Для меня Промокашка всегда являлся эталоном подобных случайно-не-случайных героев второго плана в фильме "это моя жизнь". Первый раз, когда невзрачная фигура вплыла как серая подводная лодка в офис и мы с Машуткой застыли (не знали как реагировать на столь вопиющий факт нарушения своих территориальных вод), он вЫмучил и перемУчил улыбку и стал рассыпаться вербальным бисером разного калибра:

– А у нас телефоны отрубились все и я подумал дай-ка к соседям зайду. У нас же атээски разные, может, у вас работают. Здрасьте! – более жалкого и нереального способа проникнуть в наш с Машуткой интим придумать было невозможно.

И я даже подумал, что это засланный казачок. Но проверка – которую я предпринял незамедлительно – показала: не шпион. Зарабатывает гораздо больше, чем мелкий злодей. Посему ему не финансовые или какие другие секреты вынюхивать в нашей гавани. И даже его психоаналитик не смог объяснить чо ему тут надо. Все про какие-то фобии трындел, да на коленки Машутки заглядывался (я взял с собой на расследование боевую подругу, чтоб дух поднимала в унылых местах, типа кабинетов психобаламутов). И понял я, что с Промокашкой (погоняло прилипло к незваному гостю мгновенно и навсегда), всё не так просто, как кажется на фёст зритильнус дасбезконтактс. Уж слишком было много тараканов в голове у Промокашки. Но котелок у него по бизнесу варил и, если бы я был жаден до денег, просто бы копировал фортели с фишками (в данном случае не карты, а акции), которые с ними вытворяли ручки – чистые и без морщин – нашего нового знакомого (не друг, но и не недруг). И обогащался бы. Но это всё пришло позже. А тогда Промокашка нас рассмешил. Мы долго и нагло смеялись над ним, а он лишь смущенно и одновременно радостно улыбался (ну как же его приняли и не торпедировали).

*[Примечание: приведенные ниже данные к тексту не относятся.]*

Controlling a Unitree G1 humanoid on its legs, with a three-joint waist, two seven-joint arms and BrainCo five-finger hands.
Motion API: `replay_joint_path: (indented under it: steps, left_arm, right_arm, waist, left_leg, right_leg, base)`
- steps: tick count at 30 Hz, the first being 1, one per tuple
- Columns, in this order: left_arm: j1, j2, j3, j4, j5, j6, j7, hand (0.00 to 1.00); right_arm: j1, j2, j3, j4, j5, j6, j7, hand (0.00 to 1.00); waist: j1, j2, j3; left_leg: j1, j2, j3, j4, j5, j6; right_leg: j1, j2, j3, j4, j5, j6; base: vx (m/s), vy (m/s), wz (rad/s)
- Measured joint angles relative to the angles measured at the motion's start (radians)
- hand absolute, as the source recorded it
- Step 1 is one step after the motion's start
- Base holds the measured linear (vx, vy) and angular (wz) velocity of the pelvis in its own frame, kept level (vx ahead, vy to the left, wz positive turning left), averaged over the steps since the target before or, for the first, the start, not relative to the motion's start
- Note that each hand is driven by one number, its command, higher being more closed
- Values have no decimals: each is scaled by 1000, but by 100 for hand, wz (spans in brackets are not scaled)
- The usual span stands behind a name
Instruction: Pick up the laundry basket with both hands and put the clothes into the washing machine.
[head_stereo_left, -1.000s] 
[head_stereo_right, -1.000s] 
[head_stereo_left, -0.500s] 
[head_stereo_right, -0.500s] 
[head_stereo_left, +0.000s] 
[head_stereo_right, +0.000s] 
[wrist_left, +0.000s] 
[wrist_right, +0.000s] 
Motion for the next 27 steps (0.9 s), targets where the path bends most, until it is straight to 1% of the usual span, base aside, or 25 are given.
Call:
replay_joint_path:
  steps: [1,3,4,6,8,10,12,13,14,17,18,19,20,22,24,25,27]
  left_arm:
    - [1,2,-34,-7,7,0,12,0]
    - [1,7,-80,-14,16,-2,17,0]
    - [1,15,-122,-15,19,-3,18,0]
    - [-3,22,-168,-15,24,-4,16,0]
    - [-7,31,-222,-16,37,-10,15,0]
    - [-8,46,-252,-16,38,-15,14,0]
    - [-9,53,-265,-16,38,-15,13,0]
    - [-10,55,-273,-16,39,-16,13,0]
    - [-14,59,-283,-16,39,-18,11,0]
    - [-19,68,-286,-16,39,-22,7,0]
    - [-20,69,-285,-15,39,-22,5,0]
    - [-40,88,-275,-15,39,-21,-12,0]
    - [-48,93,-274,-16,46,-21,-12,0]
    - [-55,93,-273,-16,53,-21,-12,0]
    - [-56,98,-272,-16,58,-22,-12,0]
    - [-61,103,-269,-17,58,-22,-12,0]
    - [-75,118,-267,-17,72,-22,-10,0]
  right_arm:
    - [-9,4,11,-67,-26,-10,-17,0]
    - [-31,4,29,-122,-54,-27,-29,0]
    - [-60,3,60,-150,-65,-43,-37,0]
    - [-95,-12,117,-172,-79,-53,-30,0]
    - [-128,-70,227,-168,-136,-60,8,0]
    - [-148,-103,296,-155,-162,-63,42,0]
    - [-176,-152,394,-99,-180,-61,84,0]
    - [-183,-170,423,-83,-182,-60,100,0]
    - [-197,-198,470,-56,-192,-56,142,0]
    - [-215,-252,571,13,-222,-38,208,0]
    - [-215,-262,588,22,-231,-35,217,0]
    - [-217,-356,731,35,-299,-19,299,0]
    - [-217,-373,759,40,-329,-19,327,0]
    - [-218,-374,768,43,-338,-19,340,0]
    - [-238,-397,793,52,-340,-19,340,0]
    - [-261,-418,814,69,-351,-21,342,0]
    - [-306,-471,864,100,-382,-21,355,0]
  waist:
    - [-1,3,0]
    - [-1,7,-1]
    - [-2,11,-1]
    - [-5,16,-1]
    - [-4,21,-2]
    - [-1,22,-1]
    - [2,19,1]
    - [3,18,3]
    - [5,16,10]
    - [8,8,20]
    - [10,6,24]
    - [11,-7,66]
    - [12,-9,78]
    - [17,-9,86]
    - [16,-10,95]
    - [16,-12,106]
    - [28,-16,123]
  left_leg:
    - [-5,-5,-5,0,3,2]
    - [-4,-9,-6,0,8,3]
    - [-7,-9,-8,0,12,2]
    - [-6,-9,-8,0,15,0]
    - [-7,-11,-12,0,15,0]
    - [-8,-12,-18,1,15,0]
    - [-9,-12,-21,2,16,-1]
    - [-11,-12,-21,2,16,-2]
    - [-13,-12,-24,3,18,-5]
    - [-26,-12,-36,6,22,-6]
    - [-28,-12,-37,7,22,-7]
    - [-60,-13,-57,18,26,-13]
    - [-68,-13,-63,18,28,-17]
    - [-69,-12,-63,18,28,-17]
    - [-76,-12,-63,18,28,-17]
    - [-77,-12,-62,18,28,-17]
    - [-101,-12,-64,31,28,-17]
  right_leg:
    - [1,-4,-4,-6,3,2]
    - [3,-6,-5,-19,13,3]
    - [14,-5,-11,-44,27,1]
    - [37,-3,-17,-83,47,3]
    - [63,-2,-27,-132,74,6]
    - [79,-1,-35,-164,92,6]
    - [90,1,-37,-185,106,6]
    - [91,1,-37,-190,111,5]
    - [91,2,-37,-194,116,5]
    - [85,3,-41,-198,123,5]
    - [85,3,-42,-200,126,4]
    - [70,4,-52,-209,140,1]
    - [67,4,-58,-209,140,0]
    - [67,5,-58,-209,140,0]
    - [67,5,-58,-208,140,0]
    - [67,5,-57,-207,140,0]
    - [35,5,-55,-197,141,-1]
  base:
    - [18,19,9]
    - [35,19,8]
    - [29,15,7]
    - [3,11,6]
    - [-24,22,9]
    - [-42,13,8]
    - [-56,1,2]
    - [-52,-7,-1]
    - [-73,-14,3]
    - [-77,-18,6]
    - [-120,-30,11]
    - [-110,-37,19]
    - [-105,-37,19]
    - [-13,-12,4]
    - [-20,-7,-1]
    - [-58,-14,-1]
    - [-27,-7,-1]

А потом мы привыкли к визитам Промокашки. Он всегда говорил одно и тоже: "мол, телефоны, отключились (сломались), а атээски разные и, может, у вас…". Действительно куда-то звонил, там всегда было занято, и потом зависал у нас. А что, ноша необременительная, сам приходит, сам уходит. Говорящая мебель. Не более. Иногда развлекает, иногда мешает, но всегда можно выгнать. Он не обидится. А когда не выгоняет, то сидит до последней. И как настоящая промокашка впитывает нас. Как будто мы с Машуткой чернила.

В этот раз он притащил с собой два пакета. В одном что-то звенело. В другом – шуршало. После привычного монолога про телефоны и нашего "заходи", он позвонил. И стал распаковывать багаж. Оказывается в первом пакете были все необходимые ингредиенты для глинтвейна. Бутылки вина – две штуки, фрукты и специи – много штук разных, а также… ничего себе!

– А это чего? – спросил я, зачерпывая своей ладонью белые тонкие полоски, коими второй пакет был забит под завязку.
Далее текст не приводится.